Each record below needs to be set down again exactly.

__________

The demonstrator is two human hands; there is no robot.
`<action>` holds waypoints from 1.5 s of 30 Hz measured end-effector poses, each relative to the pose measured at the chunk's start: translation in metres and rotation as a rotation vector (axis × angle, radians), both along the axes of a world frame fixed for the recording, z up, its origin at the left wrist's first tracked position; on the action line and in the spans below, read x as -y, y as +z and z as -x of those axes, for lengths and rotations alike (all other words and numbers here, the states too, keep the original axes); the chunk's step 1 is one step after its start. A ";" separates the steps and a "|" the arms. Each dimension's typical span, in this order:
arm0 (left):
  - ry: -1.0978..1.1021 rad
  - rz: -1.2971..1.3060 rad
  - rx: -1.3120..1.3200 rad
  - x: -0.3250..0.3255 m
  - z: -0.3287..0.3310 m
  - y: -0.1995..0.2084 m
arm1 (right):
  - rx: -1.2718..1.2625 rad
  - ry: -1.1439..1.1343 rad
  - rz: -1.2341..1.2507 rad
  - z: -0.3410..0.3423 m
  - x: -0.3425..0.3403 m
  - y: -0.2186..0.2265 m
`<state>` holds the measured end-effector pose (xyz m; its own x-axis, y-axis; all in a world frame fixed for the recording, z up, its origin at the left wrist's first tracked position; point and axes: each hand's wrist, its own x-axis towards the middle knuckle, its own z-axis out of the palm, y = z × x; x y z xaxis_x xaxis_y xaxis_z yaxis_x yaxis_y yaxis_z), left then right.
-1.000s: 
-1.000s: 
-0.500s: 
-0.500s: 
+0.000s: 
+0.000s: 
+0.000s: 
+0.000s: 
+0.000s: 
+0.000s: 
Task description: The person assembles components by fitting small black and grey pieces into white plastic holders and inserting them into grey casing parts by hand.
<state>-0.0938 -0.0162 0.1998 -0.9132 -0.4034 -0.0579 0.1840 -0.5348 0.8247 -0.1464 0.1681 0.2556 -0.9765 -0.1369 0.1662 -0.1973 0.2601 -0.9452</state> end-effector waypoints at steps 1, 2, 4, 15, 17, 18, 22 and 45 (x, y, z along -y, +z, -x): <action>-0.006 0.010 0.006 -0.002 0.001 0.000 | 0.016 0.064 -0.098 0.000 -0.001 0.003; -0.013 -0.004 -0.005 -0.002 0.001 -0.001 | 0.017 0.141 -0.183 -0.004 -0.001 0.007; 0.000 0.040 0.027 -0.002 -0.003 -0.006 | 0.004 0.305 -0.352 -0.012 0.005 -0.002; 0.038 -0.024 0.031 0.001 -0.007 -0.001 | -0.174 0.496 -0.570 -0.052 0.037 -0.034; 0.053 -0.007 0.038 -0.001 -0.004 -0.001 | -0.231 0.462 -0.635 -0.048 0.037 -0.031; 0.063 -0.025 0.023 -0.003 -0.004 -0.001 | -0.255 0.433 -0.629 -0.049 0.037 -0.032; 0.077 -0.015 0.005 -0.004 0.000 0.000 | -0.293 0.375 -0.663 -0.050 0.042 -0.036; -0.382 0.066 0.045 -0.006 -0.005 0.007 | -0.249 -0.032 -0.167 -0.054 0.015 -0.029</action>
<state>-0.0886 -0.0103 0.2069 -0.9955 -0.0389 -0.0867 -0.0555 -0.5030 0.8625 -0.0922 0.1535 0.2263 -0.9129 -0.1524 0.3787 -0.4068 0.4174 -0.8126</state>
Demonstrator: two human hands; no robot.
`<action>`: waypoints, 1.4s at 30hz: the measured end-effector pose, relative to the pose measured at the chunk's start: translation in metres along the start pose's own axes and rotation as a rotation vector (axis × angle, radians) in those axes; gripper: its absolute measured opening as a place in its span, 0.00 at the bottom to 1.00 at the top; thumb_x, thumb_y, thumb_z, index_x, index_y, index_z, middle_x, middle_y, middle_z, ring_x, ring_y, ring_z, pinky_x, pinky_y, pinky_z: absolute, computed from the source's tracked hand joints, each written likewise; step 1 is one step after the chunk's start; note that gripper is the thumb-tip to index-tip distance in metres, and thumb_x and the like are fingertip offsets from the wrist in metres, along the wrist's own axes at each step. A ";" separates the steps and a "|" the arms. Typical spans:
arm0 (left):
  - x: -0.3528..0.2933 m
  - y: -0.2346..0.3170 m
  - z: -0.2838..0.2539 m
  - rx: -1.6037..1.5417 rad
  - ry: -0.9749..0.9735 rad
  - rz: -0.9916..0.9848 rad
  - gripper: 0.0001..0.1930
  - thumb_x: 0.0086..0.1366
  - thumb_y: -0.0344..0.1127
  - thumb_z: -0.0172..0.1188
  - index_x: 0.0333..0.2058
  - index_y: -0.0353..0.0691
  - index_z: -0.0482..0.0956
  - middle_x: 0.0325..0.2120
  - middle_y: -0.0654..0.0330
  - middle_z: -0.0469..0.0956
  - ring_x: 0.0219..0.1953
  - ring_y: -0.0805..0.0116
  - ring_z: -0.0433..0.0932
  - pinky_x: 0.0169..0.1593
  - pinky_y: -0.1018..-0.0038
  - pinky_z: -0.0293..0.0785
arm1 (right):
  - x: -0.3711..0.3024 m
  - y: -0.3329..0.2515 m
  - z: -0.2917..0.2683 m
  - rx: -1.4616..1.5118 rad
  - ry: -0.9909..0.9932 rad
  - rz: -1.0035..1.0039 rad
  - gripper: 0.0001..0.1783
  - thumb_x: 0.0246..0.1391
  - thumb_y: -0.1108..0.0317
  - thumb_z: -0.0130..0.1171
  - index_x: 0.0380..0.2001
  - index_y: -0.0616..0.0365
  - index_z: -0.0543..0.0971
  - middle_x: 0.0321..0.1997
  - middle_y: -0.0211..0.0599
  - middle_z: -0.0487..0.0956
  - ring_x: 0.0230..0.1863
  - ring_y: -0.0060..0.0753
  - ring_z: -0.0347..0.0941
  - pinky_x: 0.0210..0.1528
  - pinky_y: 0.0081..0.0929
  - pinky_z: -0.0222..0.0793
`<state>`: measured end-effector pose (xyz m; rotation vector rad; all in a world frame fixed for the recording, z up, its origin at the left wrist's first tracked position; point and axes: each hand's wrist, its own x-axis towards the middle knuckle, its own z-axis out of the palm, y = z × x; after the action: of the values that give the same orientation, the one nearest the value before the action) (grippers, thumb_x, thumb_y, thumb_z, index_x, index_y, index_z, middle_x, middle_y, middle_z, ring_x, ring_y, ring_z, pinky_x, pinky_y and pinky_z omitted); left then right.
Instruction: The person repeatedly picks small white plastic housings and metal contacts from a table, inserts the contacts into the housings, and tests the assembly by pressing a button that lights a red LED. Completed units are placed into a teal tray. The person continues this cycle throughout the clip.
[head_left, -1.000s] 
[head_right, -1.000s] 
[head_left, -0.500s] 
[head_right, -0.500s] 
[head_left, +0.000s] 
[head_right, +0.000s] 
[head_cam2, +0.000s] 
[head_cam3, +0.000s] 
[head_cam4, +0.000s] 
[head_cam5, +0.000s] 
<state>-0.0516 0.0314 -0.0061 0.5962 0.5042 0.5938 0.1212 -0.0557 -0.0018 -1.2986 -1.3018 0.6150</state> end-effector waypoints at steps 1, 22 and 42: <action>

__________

• Response:
The demonstrator is two human hands; there is no robot.
`<action>` holds waypoints from 1.5 s of 30 Hz measured end-effector poses, each relative to the pose measured at the chunk's start: translation in metres and rotation as a rotation vector (axis × angle, radians), both along the axes of a world frame fixed for the recording, z up, its origin at the left wrist's first tracked position; on the action line and in the spans below, read x as -y, y as +z and z as -x of those axes, for lengths and rotations alike (all other words and numbers here, the states too, keep the original axes); the chunk's step 1 is one step after its start. A ";" separates the steps and a "|" the arms. Each dimension's typical span, in this order:
arm0 (left):
  - ry: -1.0978..1.1021 rad
  - rz: -1.2971..1.3060 rad
  - rx: -1.3120..1.3200 rad
  - x: -0.3250..0.3255 m
  - z: -0.3287..0.3310 m
  - y: -0.1995..0.2084 m
arm1 (right):
  - rx: -1.2718..1.2625 rad
  - ry: -1.1439..1.1343 rad
  - rz: -1.2341..1.2507 rad
  - z: -0.3410..0.3423 m
  - x: -0.3425..0.3403 m
  - y: -0.2186..0.2265 m
`<state>` holds the measured end-effector pose (xyz m; its own x-axis, y-axis; all in a world frame fixed for the recording, z up, its origin at the left wrist's first tracked position; point and axes: each hand's wrist, its own x-axis towards the middle knuckle, its own z-axis out of the palm, y = z × x; x y z xaxis_x xaxis_y xaxis_z yaxis_x yaxis_y yaxis_z), left then right.
-1.000s: 
-1.000s: 
-0.500s: 
-0.500s: 
+0.000s: 
+0.000s: 
+0.000s: 
+0.000s: 
+0.000s: 
+0.000s: 
Task description: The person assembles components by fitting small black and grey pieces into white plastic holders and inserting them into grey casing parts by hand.
<state>-0.0938 -0.0162 0.1998 -0.9132 -0.4034 -0.0579 0.1840 -0.5348 0.8247 -0.1464 0.1681 0.2556 -0.9765 -0.1369 0.1662 -0.1973 0.2601 -0.9452</state> end-effector waypoints at steps 1, 2, 4, 15, 17, 18, 22 and 45 (x, y, z along -y, +z, -x): <action>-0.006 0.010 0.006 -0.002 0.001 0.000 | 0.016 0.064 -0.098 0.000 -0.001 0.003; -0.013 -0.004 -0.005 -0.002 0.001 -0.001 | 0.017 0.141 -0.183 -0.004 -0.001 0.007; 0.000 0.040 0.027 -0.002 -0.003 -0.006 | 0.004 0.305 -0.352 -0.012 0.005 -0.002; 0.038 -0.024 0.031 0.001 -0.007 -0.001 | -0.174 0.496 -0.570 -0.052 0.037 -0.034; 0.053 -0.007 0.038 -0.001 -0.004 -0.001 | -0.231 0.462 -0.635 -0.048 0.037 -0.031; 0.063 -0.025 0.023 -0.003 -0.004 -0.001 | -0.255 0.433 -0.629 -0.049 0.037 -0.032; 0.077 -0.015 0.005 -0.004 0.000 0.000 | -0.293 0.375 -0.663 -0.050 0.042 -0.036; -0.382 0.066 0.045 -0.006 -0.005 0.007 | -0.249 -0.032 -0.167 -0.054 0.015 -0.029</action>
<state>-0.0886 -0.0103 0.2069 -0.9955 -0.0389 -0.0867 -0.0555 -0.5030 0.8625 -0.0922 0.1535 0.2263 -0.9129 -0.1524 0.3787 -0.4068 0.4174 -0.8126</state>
Demonstrator: two human hands; no robot.
`<action>`: waypoints, 1.4s at 30hz: the measured end-effector pose, relative to the pose measured at the chunk's start: translation in metres along the start pose's own axes and rotation as a rotation vector (axis × angle, radians) in those axes; gripper: its absolute measured opening as a place in its span, 0.00 at the bottom to 1.00 at the top; thumb_x, thumb_y, thumb_z, index_x, index_y, index_z, middle_x, middle_y, middle_z, ring_x, ring_y, ring_z, pinky_x, pinky_y, pinky_z: absolute, computed from the source's tracked hand joints, each written likewise; step 1 is one step after the chunk's start; note that gripper is the thumb-tip to index-tip distance in metres, and thumb_x and the like are fingertip offsets from the wrist in metres, along the wrist's own axes at each step. A ";" separates the steps and a "|" the arms. Typical spans:
arm0 (left):
  - x: -0.3528..0.2933 m
  - y: -0.2346..0.3170 m
  - z: -0.2838..0.2539 m
  - rx: -1.6037..1.5417 rad
  - ry: -0.9749..0.9735 rad
  - rz: -0.9916..0.9848 rad
  - gripper: 0.0001..0.1930
  - thumb_x: 0.0086..0.1366
  - thumb_y: -0.0344..0.1127
  - thumb_z: -0.0172..0.1188
  - index_x: 0.0333..0.2058
  - index_y: -0.0353..0.0691
  - index_z: -0.0482..0.0956
  - middle_x: 0.0325..0.2120
  - middle_y: -0.0654..0.0330
  - middle_z: -0.0469..0.0956
  - ring_x: 0.0219..0.1953
  - ring_y: -0.0805..0.0116
  - ring_z: -0.0433..0.0932
  - pinky_x: 0.0169..0.1593
  - pinky_y: -0.1018..-0.0038
  - pinky_z: -0.0293..0.0785
arm1 (right):
  - x: -0.3711..0.3024 m
  - y: -0.3329..0.2515 m
  - z: -0.2917..0.2683 m
  - rx: -1.4616..1.5118 rad
  - ry: -0.9909..0.9932 rad
  - rz: -1.0035..1.0039 rad
  - gripper: 0.0001..0.1783
  - thumb_x: 0.0246..0.1391
  - thumb_y: -0.1108..0.0317
  - thumb_z: -0.0130..0.1171
  - index_x: 0.0380..0.2001
  - index_y: -0.0616..0.0365
  - index_z: -0.0543..0.0971
  - middle_x: 0.0321..0.1997
  - middle_y: -0.0211..0.0599
  - middle_z: -0.0487..0.0956
  - ring_x: 0.0230..0.1863
  - ring_y: -0.0060..0.0753
  - ring_z: -0.0347..0.0941
  - pinky_x: 0.0210..0.1528
  - pinky_y: 0.0081..0.0929
  - pinky_z: -0.0222..0.0793
`<state>`: measured end-effector pose (xyz m; rotation vector rad; all in a world frame fixed for the recording, z up, its origin at the left wrist's first tracked position; point and axes: each hand's wrist, its own x-axis towards the middle knuckle, its own z-axis out of the palm, y = z × x; after the action: of the values that give the same orientation, the one nearest the value before the action) (grippers, thumb_x, thumb_y, thumb_z, index_x, index_y, index_z, middle_x, middle_y, middle_z, ring_x, ring_y, ring_z, pinky_x, pinky_y and pinky_z omitted); left then right.
Instruction: The person repeatedly picks small white plastic housings and metal contacts from a table, inserts the contacts into the housings, and tests the assembly by pressing a button that lights a red LED. Completed units are placed into a teal tray. The person continues this cycle throughout the clip.
[head_left, -1.000s] 
[head_right, -1.000s] 
[head_left, -0.500s] 
[head_right, -0.500s] 
[head_left, +0.000s] 
[head_right, +0.000s] 
[head_cam2, +0.000s] 
[head_cam3, +0.000s] 
[head_cam4, +0.000s] 
[head_cam5, +0.000s] 
<state>-0.0516 0.0314 -0.0061 0.5962 0.5042 0.5938 0.1212 -0.0557 -0.0018 -1.2986 -1.3018 0.6150</state> end-effector waypoints at steps 1, 22 and 42: <action>

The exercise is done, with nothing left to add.